Pourquoi il ne faut jamais suivre le troupeau en trading

Pourquoi il ne faut jamais suivre le troupeau en trading

En mars 2000, 99 % des analystes financiers étaient acheteurs. Est-ce par malhonnêteté ou une manipulation généralisée ? Difficile à croire surtout que l’on parle de milliers d’analystes… Par ailleurs, ces analystes ont souvent pas mal d’ego et feront tout pour ne pas être discrédités.  Mais ce qu’il faut comprendre c’est que pour un analyste financier, « mieux vaut avoir tort avec la masse que raison seul ». Il coûte cher d’aller contre le consensus dominant car si on est le seul à se tromper, on risque d’être lourdement discrédité.
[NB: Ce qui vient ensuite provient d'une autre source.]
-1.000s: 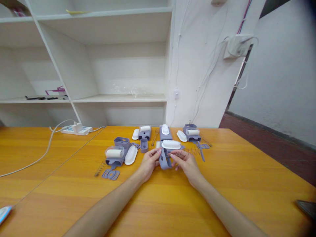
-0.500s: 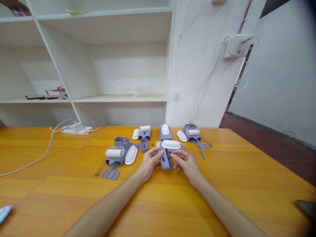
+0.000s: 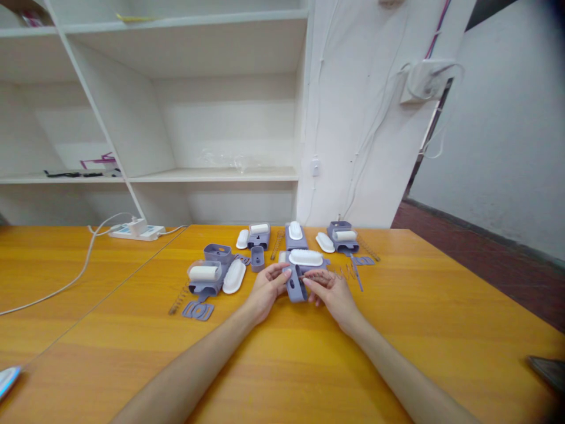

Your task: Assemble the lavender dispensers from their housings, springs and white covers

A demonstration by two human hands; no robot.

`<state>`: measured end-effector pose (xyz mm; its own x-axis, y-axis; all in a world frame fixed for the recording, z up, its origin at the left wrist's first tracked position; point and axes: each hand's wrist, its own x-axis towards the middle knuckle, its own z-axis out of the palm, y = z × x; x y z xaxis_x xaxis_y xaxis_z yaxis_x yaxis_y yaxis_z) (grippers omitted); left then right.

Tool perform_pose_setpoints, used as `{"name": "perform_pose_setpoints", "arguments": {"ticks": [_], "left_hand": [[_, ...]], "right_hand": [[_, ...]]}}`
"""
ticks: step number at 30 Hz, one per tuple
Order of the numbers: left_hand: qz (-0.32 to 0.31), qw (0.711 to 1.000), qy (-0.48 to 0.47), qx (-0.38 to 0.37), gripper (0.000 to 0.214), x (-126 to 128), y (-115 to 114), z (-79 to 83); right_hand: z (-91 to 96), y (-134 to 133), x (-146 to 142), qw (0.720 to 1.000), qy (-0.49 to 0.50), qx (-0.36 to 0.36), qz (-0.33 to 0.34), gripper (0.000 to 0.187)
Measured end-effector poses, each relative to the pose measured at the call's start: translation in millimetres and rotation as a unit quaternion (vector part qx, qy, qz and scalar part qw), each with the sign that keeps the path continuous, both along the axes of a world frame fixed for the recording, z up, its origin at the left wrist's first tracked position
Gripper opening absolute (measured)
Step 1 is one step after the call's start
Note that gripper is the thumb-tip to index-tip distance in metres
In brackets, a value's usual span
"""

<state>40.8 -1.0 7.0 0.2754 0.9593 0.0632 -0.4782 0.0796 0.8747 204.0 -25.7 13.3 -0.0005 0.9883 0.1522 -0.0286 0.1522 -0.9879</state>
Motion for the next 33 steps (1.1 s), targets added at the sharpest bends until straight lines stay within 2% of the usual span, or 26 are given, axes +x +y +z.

Dans certains cas, l’analyste doit presque aller dans le sens de son client sous peine d’être considéré comme un rabat-joie. L’ancien président de la Société française des analystes financiers (SFAF), Bernard Coupez, l’évoque ainsi : « Certains patrons de bureaux d’études me disaient en 1999 et en 2000 que leurs analystes commençaient à perdre toute crédibilité : en dépit de leurs bons diagnostics sur les entreprises, personne ne voulait plus les écouter car leurs raisonnements étaient trop prudents. La parole est actuellement à des opérateurs de marché plus ambitieux et enthousiastes, ou qui raisonnent à plus court terme »
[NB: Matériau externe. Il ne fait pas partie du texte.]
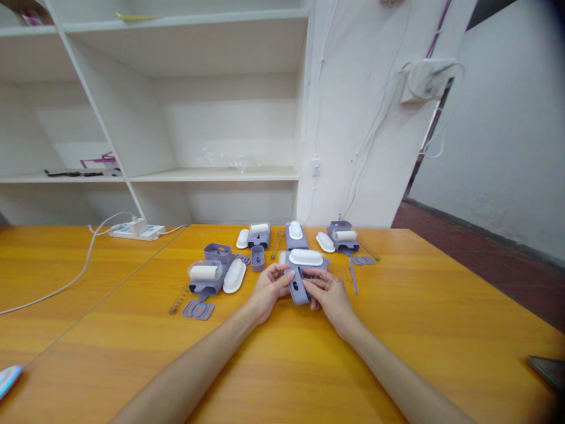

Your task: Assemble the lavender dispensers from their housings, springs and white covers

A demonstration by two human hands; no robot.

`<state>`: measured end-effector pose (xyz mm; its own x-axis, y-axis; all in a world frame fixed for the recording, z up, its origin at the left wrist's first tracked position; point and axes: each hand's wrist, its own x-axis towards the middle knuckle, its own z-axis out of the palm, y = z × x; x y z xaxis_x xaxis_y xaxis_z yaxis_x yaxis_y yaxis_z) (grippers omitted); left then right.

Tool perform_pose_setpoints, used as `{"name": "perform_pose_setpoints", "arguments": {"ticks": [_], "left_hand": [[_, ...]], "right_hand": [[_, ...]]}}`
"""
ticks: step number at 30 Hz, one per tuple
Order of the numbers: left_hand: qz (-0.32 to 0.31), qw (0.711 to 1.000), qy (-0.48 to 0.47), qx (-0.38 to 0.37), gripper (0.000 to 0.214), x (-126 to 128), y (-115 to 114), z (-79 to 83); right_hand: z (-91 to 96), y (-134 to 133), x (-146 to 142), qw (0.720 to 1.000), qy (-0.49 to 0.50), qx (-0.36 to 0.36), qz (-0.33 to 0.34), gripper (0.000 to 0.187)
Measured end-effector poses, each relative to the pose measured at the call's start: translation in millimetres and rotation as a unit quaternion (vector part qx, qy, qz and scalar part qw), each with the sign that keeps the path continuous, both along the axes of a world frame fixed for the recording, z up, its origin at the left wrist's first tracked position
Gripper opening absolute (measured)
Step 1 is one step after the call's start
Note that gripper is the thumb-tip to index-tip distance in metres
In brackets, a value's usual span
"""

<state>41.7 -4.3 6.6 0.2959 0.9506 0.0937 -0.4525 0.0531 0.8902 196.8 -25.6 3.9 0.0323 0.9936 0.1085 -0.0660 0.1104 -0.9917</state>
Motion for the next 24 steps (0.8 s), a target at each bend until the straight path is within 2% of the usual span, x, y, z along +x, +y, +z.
{"name": "perform_pose_setpoints", "arguments": {"ticks": [3, 6, 10, 18, 24], "left_hand": [[0.001, 1.000, 0.008, 0.009, 0.034, 2.4, 0.2, -1.5], [-0.004, 1.000, 0.018, 0.024, 0.036, 3.1, 0.3, -2.9], [-0.013, 0.999, 0.020, 0.029, 0.038, 0.8, 1.1, -4.1], [-0.028, 0.999, 0.031, 0.025, 0.035, -2.9, 2.6, -4.7], [-0.039, 0.999, 0.025, 0.006, 0.034, -4.1, 2.2, -5.7]], "right_hand": [[3.8, 0.1, 2.9, 0.999, 0.040, 0.009, -0.020, 0.057], [6.9, 0.7, 8.0, 0.999, 0.047, 0.013, -0.018, 0.058], [9.4, 2.1, 12.0, 1.000, 0.030, 0.001, 0.011, 0.041], [12.7, 3.1, 12.4, 0.994, -0.108, 0.028, 0.018, 0.018], [11.8, 2.2, 11.3, 0.980, -0.188, 0.050, -0.033, 0.011]]}}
Lors de la même conférence, Frédéric Leroux, éditorialiste à l’AGEFI, assimilera les analystes financiers à des commissaires-priseurs : « C’est plutôt la hausse incroyable des marchés qui a rendu les analystes fous en même temps que tout le monde. L’analyste a dû se transformer, sous la pression de ses clients, en commissaire-priseur. Le but poursuivi n’était pas d’expliquer ce que devait valoir un titre, mais plutôt pourquoi le marché estimait que le titre valait son cours »

Plutôt que de parler de malhonnêteté des experts financiers, nous sommes plus confrontés à un problème de compétence (les fondamentaux sont souvent insuffisants pour mener un bon diagnostic financier). À cela s’ajoute une certaine pression de leur environnement :

  • Les analystes doivent toujours avoir un avis. Les journalistes, mais également le grand public leur demandent de se prononcer sur l’évolution probable des marchés ainsi que sur les titres qu’il faut privilégier.
  • L’avis de l’analyste doit correspondre à la croyance partagée à un moment donné par le grand public, sous peine d’être vu de manière condescendante.
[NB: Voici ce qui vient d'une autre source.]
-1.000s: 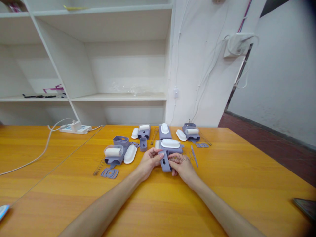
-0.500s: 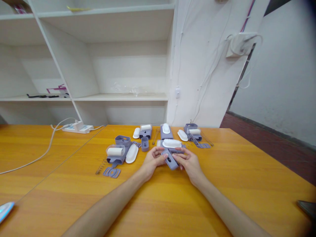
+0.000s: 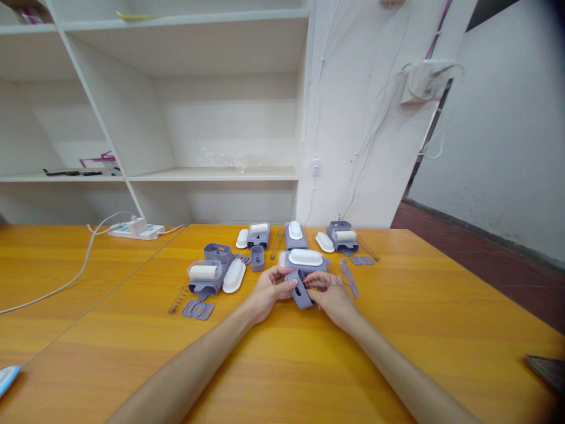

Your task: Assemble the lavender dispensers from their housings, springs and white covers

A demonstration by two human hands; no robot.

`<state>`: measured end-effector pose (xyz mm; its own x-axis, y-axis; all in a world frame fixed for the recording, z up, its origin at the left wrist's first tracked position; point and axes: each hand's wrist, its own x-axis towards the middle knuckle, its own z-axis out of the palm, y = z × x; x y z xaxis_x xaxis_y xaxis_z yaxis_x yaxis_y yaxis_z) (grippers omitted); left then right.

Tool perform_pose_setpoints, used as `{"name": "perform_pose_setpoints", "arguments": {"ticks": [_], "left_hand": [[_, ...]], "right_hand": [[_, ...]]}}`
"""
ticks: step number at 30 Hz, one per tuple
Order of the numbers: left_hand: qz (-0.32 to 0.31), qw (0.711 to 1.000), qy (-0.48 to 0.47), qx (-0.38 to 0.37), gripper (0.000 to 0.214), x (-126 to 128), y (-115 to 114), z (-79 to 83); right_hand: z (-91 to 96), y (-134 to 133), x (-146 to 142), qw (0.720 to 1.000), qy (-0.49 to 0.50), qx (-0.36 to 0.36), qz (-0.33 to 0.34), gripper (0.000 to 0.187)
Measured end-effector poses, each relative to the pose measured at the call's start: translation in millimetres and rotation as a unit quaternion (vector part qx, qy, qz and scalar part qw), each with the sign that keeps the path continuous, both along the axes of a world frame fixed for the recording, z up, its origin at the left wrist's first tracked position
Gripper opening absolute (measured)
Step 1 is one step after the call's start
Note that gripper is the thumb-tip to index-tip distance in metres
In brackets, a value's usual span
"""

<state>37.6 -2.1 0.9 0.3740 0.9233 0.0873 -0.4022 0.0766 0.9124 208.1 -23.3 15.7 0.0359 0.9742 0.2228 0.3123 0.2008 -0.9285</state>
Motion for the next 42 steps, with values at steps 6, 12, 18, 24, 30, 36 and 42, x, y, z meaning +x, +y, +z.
{"name": "perform_pose_setpoints", "arguments": {"ticks": [6, 12, 18, 24, 30, 36, 42], "left_hand": [[-0.006, 1.000, 0.004, -0.008, 0.036, -0.3, -1.3, 1.4], [-0.004, 1.000, 0.001, -0.007, 0.036, 0.2, -1.6, 1.1], [0.011, 1.000, -0.004, 0.006, 0.035, 1.0, -1.8, 4.0], [-0.035, 0.999, 0.010, 0.005, 0.043, 1.5, -8.4, 16.0], [-0.047, 0.999, 0.024, 0.008, 0.038, 1.3, -12.0, 19.1], [-0.022, 0.999, -0.030, -0.001, 0.035, 2.0, -11.9, 17.0], [-0.021, 0.999, -0.007, 0.023, 0.045, 6.1, -10.2, 13.1]], "right_hand": [[4.5, -4.4, -7.0, 1.000, 0.000, 0.011, 0.014, 0.010], [10.7, -8.1, -10.0, 1.000, -0.013, 0.011, 0.021, 0.007], [3.4, -1.1, -6.9, 0.994, 0.105, -0.014, 0.007, 0.018], [2.3, -1.9, -4.2, 0.973, 0.217, -0.064, 0.032, 0.057], [0.7, -4.0, -1.3, 0.970, 0.243, -0.016, 0.001, 0.046], [-6.9, -6.4, -6.9, 0.966, 0.255, -0.017, 0.035, 0.047], [-2.6, -8.5, -9.4, 0.969, 0.220, -0.029, 0.106, 0.038]]}}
Un exemple historique qui m’a beaucoup aide à mieux cerner le marché est celui du titre BULL. L’exemple du titre Bull montre de manière flagrante le mimétisme des analystes financiers. Lorsque le titre valait 25 €, le consensus des analystes financiers était à une écrasante majorité vendeur à juste titre : l’entreprise n’était pas en bonne santé et n’offrait pas de perspectives attrayantes par rapport à la concurrence.

Pourtant, la progression du titre attisait l’intérêt des analystes financiers. Il a suffi qu’un analyste financier passe acheteur sur le titre pour que tous les autres suivent. Étonnamment, la plupart d’entre eux (pourtant censés être des experts employés pour traquer ces anomalies) étaient acheteurs juste avant le fort retournement baissier qui suivit.